You've seen every single episode of your favorite TV shows 10-20 times.


----------



## Zack (Apr 20, 2013)

When you eat a whole stick of Toblerone in a drunken binge.


----------



## Awkto Awktavious (May 11, 2011)

nothing else said:


> I moved to a new city 5 hours away so can't ask my doctor or neighbours. I have acquaintances but don't know if they'd want to fill it out for me. I need to know them for at least 2 years (requirement on the passport) and I have, but they don't "know" me. So it might be awkward asking them.


You don't need them to sign anything do you?
Isn't it just their contact info, relation to you, and how long you've known each other?
If you have your doctor's phone number call and ask permission to put them on as reference.
You should ask your acquaintances. Everybody hates asking for references, but most likely they'll understand since you are new to the city.

Also, you posted this in the 'friendship section' thats why typicalanimal made that comment.


----------



## nothing else (Oct 27, 2013)

Awkto Awktavious said:


> You don't need them to sign anything do you?
> Isn't it just their contact info, relation to you, and how long you've known each other?
> If you have your doctor's phone number call and ask permission to put them on as reference.
> You should ask your acquaintances. Everybody hates asking for references, but most likely they'll understand since you are new to the city.
> ...


I think there might be a section they sign. And if they ask anymore questions I'm not sure if they will be able to answer it.

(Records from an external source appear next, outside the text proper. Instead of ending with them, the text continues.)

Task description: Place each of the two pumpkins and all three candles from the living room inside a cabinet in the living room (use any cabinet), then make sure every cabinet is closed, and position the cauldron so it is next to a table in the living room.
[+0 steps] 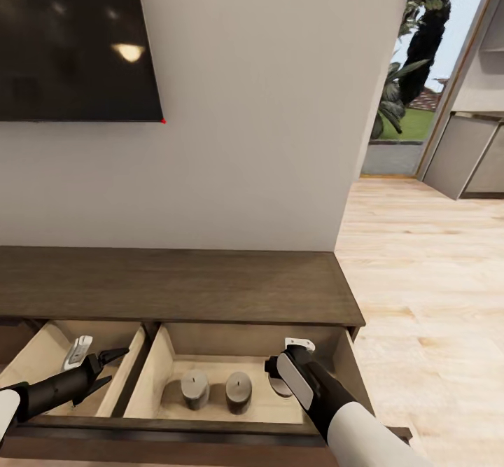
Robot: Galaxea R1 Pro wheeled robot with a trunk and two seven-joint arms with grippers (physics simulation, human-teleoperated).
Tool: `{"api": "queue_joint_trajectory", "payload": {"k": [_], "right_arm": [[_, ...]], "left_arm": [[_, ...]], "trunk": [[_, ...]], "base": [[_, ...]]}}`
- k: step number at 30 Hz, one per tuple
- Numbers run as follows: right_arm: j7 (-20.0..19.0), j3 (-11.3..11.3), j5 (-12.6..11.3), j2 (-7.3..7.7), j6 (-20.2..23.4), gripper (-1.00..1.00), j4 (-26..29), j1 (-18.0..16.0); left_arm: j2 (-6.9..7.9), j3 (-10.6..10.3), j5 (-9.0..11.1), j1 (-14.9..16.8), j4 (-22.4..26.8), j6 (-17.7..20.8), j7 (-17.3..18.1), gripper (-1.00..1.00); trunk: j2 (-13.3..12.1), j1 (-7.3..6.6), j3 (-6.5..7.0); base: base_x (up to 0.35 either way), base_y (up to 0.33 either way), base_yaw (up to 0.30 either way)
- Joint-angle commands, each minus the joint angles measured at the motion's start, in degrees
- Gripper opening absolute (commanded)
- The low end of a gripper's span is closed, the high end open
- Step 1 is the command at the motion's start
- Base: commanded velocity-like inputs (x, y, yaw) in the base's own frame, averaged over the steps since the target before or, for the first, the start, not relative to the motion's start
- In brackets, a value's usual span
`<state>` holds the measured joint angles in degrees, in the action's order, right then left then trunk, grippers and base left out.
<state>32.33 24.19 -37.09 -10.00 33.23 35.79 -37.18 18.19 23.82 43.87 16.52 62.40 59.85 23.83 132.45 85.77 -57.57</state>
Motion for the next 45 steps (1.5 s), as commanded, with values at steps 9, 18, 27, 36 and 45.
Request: {"api": "queue_joint_trajectory", "payload": {"k": [9, 18, 27, 36, 45], "right_arm": [[0.02, 0.06, -0.14, 0.0, 0.38, -1.0, -0.1, -0.16], [0.02, 0.07, -0.18, 0.0, 0.53, -1.0, -1.2, -0.83], [0.02, 0.07, -0.18, 0.0, 0.44, -1.0, -1.59, -0.98], [0.02, 0.07, -0.18, 0.0, 0.49, 1.0, -1.6, -0.99], [0.02, 0.07, -0.18, 0.0, 0.52, 1.0, -1.6, -0.97]], "left_arm": [[0.0, 0.0, 0.06, 0.0, 0.0, -0.08, 0.13, 1.0], [0.0, 0.0, 0.07, 0.0, 0.0, -0.09, 0.16, 1.0], [0.0, 0.0, 0.07, 0.0, 0.0, -0.09, 0.16, 1.0], [0.0, 0.0, 0.07, 0.0, 0.0, -0.09, 0.16, 1.0], [0.0, 0.03, 0.07, 0.0, 0.0, -0.09, 0.16, 1.0]], "trunk": [[0.4, 0.22, -0.18], [2.41, 1.32, -1.08], [6.02, 3.29, -2.69], [9.63, 5.27, -4.31], [9.63, 5.27, -4.31]], "base": [[0.046, 0.0, 0.0], [0.001, 0.0, 0.0], [0.0, 0.0, 0.0], [0.0, 0.0, 0.0], [0.0, 0.0, 0.0]]}}
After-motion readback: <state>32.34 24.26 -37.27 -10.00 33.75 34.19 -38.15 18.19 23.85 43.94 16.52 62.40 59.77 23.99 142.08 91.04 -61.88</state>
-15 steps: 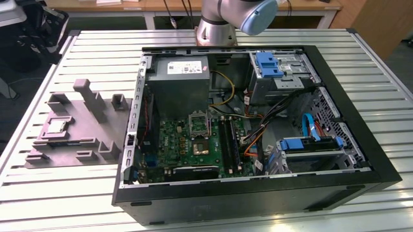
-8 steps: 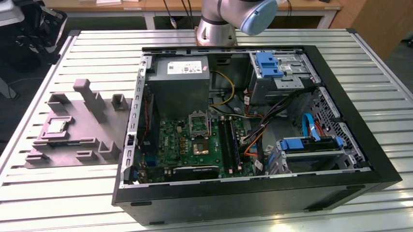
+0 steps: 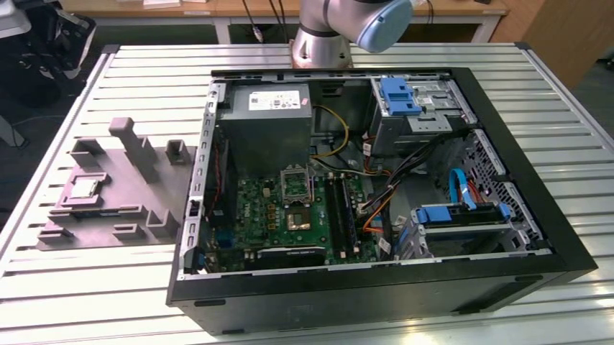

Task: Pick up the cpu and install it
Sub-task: 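Reach for the cpu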

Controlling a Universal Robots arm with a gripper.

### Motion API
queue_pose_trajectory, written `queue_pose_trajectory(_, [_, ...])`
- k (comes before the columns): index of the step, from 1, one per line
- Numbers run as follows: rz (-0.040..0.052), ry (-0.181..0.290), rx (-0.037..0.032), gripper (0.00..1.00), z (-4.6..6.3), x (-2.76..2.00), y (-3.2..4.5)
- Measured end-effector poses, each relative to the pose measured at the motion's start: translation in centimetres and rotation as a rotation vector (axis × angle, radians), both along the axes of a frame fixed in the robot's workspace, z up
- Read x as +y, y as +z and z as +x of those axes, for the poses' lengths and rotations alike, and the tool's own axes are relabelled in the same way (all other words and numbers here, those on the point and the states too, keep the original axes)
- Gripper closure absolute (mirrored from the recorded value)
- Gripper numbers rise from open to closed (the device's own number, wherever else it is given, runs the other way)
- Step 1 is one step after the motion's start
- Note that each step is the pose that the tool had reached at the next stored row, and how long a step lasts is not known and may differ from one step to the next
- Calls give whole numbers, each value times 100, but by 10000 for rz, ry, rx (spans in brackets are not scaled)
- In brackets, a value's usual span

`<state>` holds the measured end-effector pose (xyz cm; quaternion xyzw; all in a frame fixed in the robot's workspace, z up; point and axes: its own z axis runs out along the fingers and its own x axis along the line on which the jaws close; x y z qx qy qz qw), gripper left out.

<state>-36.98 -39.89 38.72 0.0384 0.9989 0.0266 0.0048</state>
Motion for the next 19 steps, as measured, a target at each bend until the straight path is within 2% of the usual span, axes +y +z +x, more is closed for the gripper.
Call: queue_pose_trajectory(19, [0, 0, 0, 89, -198, 0, -10])
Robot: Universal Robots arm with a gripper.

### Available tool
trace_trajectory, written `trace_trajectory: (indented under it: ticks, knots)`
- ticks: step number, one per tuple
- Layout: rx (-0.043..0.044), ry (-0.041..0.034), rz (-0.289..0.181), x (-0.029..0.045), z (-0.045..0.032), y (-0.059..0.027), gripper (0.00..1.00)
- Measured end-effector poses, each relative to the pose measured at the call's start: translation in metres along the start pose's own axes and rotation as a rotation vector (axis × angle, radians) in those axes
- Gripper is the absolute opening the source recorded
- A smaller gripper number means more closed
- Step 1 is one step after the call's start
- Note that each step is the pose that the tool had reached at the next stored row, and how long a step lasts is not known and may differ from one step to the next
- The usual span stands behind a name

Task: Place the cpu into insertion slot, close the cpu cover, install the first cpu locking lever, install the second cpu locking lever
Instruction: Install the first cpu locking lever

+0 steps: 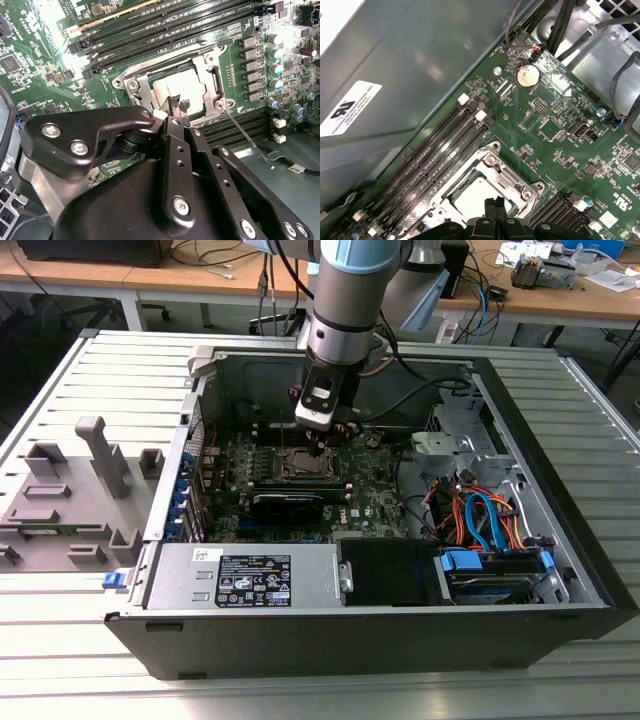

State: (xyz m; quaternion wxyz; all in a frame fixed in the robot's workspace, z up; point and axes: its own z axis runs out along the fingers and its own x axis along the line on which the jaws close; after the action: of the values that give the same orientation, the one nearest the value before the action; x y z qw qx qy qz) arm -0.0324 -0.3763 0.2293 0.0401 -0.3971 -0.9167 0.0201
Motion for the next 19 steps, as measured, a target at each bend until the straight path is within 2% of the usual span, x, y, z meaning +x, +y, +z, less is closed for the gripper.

Ya I posted it here because of all the frustration categories I didn't know where else to put it lol.


----------



## HanSolo (Jul 5, 2013)

yeah recently I had to get a "friends" help for something...I had to explain to them I had ZERO close friends and barely any acquaintances


----------



## RelinquishedHell (Apr 10, 2012)

You have over 8,000 posts on SAS.


----------



## visualkeirockstar (Aug 5, 2012)

You're still with your parents at age 23 and still have nothing going on.


----------



## Lacking Serotonin (Nov 18, 2012)

Your co-worker tells you to grow some balls.


----------



## GrainneR (Feb 7, 2014)

When your brakes go out, and you have to call a cab to get around for a couple of days, because you haven't any friends to rely on?


----------



## hopeless93 (Apr 20, 2012)

To continue the theme of this thread, you know you're a loser if you don't even have your cell phone number memorized because of under-use. I can relate to the OP, but I could always just use my professor or local pastor as a reference.


----------



## saline (Feb 16, 2011)

If you're just renewing your passport, are you sure you need anyone to sign anything for you?
Where do you live?

I need to renew my UK passport and i'm pretty sure that I just fill it out, sign it and send away my old passport with my new photos


----------



## eveningbat (Jan 21, 2013)

It is strange requirement for a passport. We do not have those things here in my country. The only thing is, the photo should be changed every ten years and for some reason I look almost absolutely different on both of my passport pictures.


----------



## Farideh (Nov 13, 2011)

I just put my doctor's name and an acquaintance. It's still weird for me.


----------



## TrueHope (Mar 14, 2014)

When you think you are a loser. /thread


----------



## Dissonance (Dec 27, 2011)

When people do not read the original post.


----------



## green9206 (May 13, 2013)

When you are almost 22 and never had a job,relationship.Or never left your house for weeks at a time or haven't had someone call you in months.


----------



## FunkyFedoras (Aug 30, 2013)

Dissonance said:


> When people do not read the original post.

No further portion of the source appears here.